WORK INSTRUCTION >>
In the listing below, locate the line that contains "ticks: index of" and the line that contains "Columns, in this". Restate word for word those two lines and every line between them, and nothing else.

───

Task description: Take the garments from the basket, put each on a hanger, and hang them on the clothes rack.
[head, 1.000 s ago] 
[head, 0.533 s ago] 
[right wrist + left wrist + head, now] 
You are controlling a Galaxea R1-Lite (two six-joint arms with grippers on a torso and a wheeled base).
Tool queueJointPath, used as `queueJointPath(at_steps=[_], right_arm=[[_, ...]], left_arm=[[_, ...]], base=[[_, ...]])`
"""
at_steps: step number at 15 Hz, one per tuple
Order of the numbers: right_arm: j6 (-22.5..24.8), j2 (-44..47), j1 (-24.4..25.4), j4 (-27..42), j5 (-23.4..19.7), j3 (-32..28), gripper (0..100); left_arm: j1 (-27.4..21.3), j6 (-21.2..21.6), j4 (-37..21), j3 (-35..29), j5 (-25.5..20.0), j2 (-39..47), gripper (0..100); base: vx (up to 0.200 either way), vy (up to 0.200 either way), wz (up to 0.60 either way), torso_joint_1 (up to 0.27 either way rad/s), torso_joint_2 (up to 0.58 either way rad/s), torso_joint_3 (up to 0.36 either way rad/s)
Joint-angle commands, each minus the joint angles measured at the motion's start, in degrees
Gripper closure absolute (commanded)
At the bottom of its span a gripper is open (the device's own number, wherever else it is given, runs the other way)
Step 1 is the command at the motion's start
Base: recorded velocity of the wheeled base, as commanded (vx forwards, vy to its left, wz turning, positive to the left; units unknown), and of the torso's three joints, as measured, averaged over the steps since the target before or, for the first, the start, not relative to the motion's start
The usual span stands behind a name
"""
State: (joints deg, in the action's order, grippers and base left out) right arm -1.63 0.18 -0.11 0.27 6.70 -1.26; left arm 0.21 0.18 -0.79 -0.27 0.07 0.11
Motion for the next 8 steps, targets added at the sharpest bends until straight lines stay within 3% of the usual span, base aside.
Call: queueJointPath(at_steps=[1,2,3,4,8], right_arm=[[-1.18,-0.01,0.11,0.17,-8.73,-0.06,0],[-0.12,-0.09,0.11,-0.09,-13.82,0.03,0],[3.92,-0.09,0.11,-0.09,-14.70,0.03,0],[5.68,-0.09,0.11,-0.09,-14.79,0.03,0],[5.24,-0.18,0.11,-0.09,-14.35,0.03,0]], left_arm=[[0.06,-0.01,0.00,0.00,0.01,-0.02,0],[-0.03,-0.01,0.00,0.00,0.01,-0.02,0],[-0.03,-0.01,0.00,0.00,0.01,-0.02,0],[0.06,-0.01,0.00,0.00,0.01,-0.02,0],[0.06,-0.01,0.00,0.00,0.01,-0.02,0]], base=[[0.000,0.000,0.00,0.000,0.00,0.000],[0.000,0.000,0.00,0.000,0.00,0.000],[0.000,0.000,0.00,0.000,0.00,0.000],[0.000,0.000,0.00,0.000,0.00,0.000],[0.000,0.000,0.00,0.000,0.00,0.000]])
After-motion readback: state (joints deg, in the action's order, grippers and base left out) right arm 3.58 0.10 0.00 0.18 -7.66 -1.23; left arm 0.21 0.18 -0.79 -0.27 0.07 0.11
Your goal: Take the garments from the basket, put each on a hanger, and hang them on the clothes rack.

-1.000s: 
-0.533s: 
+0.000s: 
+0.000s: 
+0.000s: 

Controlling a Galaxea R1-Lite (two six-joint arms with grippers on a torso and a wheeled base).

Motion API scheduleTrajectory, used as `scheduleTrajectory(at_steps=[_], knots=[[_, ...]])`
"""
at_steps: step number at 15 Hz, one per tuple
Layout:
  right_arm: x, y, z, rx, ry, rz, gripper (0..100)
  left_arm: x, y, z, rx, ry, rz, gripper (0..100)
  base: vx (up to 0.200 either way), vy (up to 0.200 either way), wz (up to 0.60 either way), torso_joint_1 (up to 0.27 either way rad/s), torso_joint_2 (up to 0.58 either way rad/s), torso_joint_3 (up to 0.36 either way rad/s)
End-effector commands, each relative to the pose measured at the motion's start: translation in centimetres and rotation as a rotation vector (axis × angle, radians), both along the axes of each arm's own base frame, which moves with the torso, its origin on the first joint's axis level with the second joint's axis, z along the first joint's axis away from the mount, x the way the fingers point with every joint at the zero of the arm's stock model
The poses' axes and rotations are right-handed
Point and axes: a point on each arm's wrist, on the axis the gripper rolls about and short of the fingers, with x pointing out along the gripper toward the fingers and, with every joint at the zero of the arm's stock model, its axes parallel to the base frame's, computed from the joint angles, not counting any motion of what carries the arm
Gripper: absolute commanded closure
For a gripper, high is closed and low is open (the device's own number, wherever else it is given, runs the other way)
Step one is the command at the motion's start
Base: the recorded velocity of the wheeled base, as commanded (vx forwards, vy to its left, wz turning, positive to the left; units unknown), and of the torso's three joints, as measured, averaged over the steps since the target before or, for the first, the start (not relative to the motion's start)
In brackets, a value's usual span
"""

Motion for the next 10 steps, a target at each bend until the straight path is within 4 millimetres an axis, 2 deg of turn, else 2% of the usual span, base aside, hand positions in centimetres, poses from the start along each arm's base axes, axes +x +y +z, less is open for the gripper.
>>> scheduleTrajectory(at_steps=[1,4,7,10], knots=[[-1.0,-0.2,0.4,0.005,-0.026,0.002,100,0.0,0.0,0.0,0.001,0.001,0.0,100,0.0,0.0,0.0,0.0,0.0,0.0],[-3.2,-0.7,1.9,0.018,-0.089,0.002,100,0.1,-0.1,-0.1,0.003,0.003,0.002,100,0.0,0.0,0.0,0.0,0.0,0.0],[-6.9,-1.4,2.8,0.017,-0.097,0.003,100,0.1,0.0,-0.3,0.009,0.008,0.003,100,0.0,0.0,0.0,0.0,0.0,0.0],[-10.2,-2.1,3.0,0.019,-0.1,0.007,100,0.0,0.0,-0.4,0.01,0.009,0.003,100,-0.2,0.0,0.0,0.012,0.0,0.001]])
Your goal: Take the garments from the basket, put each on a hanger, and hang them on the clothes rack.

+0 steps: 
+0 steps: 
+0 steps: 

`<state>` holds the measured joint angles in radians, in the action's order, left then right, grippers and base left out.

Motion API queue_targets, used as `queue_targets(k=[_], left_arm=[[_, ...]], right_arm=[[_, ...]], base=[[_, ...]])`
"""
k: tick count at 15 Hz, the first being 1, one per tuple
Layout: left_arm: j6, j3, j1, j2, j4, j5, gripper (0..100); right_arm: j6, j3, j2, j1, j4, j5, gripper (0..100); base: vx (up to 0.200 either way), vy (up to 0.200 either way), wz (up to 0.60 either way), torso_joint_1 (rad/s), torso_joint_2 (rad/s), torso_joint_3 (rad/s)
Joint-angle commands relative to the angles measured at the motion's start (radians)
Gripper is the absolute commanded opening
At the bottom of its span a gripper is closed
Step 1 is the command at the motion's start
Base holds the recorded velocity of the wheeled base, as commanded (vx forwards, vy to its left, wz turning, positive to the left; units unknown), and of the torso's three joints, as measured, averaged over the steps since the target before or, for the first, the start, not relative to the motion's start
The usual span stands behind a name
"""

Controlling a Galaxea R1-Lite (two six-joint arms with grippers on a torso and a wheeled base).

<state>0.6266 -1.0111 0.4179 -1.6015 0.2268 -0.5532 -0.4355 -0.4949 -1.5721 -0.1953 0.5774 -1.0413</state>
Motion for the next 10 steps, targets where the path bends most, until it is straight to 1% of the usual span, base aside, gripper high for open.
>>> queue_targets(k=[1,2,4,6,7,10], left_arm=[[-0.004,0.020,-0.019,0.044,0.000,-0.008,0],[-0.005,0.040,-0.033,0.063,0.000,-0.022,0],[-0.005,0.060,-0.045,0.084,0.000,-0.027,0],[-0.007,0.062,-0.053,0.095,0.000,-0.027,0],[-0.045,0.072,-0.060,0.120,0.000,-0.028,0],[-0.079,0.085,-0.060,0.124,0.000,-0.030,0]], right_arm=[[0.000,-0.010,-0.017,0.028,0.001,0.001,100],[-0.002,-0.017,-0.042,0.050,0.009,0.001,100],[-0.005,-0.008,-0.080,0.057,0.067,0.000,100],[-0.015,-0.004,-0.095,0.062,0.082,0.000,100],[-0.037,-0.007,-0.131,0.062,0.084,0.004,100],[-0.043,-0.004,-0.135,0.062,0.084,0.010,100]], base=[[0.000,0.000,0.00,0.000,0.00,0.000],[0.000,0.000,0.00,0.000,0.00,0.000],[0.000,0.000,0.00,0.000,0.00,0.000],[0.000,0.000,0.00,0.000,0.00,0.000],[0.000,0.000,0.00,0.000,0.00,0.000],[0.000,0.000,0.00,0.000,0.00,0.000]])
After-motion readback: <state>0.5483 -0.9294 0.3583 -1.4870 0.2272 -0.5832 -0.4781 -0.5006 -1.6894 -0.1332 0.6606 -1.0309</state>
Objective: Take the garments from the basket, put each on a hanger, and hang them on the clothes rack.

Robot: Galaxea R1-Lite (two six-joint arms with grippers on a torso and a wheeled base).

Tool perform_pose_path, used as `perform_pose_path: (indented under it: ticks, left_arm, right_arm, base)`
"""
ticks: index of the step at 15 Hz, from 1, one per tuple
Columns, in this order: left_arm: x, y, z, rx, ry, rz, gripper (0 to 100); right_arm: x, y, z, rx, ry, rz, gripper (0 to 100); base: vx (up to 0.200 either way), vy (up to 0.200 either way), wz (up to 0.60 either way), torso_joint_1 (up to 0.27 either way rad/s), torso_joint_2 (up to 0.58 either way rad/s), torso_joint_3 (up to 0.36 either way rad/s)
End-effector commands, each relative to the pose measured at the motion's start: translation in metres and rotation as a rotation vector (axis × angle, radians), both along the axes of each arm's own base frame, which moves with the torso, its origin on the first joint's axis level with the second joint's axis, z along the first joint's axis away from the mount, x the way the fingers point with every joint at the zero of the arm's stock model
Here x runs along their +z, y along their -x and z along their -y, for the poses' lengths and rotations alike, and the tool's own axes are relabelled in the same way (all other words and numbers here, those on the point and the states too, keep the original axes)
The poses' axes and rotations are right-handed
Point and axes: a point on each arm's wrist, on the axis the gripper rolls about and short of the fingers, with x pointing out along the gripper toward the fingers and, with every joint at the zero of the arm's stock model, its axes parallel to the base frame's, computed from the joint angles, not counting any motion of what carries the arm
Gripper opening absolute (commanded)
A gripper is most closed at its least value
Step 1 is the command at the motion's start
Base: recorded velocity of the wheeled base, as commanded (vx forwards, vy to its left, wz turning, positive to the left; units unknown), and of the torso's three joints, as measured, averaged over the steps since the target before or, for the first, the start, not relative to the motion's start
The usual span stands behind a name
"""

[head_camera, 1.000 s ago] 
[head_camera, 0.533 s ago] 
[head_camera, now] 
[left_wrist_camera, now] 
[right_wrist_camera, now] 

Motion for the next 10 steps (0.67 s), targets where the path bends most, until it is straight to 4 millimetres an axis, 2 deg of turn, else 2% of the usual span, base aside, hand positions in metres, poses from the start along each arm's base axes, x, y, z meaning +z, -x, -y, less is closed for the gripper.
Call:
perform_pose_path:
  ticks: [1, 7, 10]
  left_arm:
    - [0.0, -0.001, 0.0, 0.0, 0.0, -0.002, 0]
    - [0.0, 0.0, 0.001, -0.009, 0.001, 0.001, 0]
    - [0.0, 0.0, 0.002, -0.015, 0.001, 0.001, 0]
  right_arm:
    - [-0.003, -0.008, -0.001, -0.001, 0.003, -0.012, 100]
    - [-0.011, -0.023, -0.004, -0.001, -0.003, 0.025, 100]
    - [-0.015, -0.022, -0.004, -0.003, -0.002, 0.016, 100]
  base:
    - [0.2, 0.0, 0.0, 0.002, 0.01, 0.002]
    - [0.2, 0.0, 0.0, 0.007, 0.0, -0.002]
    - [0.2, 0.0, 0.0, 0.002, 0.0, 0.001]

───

RESPONSE TO THE EXERCISE >>
ticks: index of the step at 15 Hz, from 1, one per tuple
Columns, in this order: left_arm: x, y, z, rx, ry, rz, gripper (0 to 100); right_arm: x, y, z, rx, ry, rz, gripper (0 to 100); base: vx (up to 0.200 either way), vy (up to 0.200 either way), wz (up to 0.60 either way), torso_joint_1 (up to 0.27 either way rad/s), torso_joint_2 (up to 0.58 either way rad/s), torso_joint_3 (up to 0.36 either way rad/s)

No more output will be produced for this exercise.